Objectives
Upon completion of this lesson, you will be able to:
- implement kNN in R for classification and regression
Motivation
This is a simple and illustrative implementation of the k-Nearest Neighbors algorithm for classification and regression. It is neither efficient not scalable, but meant to be illustrative – it should not be used in production.
Definitions of Functions
kNNMODE - identifies the most frequently occurring value in a vector of nominal values
kNNMODE <- function(x)
{
ux <- unique(x)
return (ux[which.max(tabulate(match(x, ux)))])
}
kNNAVG - calculates the average value in a vector of nominal values
kNNAVG <- function(x)
{
return (mean(x))
}
dist - calculates the Euclidean distance between two vectors of equal size containing numeric elements.
kNNDIST <- function(p, q)
{
d <- 0
for (i in 1:length(p)) {
d <- d + (p[i] - q[i])^2
}
return(sqrt(d))
}
neighbors - returns a vector of distances between an object u and a data frame of features; all features must be numeric
kNNNeighbors <- function (train, u)
{
m <- nrow(train)
ds <- numeric(m)
for (i in 1:m) {
p <- train[i,]
ds[i] <- unlist(kNNDIST(p,u))
}
return(ds)
}
k.closest - finds the smallest k values in a vector of values
k.closest <- function(neighbors,k)
{
# uses the order function from R to sort the vector
# of neighbors by distance
ordered.neighbors <- order(neighbors)
# extracts only the top k neighbors
# returns the indexes of those closest neighbors
k.closest <- ordered.neighbors[1:k]
}
KNN.CLASSIFICATION - finds the most likely class that an unknown object u belongs to based on a training data frame of features, a corresponding vector of labels, and a provided k. The name is purposely capitalized to avoid conflicts with other implementations of kNN from packages.
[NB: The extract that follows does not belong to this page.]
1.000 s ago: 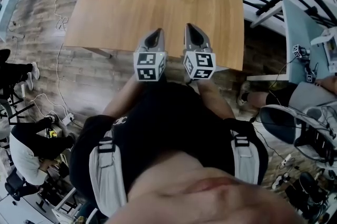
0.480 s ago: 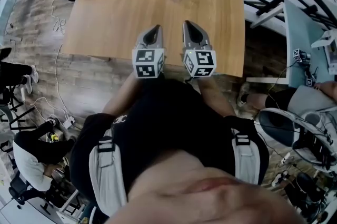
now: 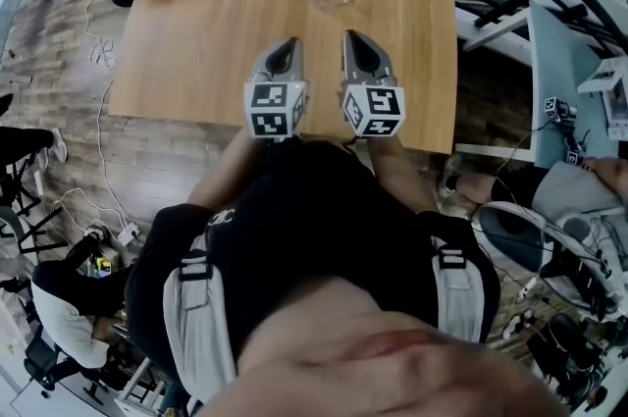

KNN.CLASSIFICATION <- function (train, labels, u, k)
{
nb <- kNNNeighbors(train,u)
f <- k.closest(nb,k)
KNN <- kNNMODE(labels[f])
}
KNN.REGRESSION - finds the most likely target value that an unknown object u based on a training data frame of features, a corresponding vector of target values, and a provided k. The name is purposely capitalized to avoid conflicts with other implementations of kNN from packages.
KNN.REGRESSION <- function (train, target, u, k)
{
nb <- kNNNeighbors(train,u)
f <- k.closest(nb,k)
KNN <- kNNAVG(target[f])
}
Use of Algorithm: Classification
Let’s apply the algorithm to classify food items based on three features: sweetness, crunchiness, and saltiness.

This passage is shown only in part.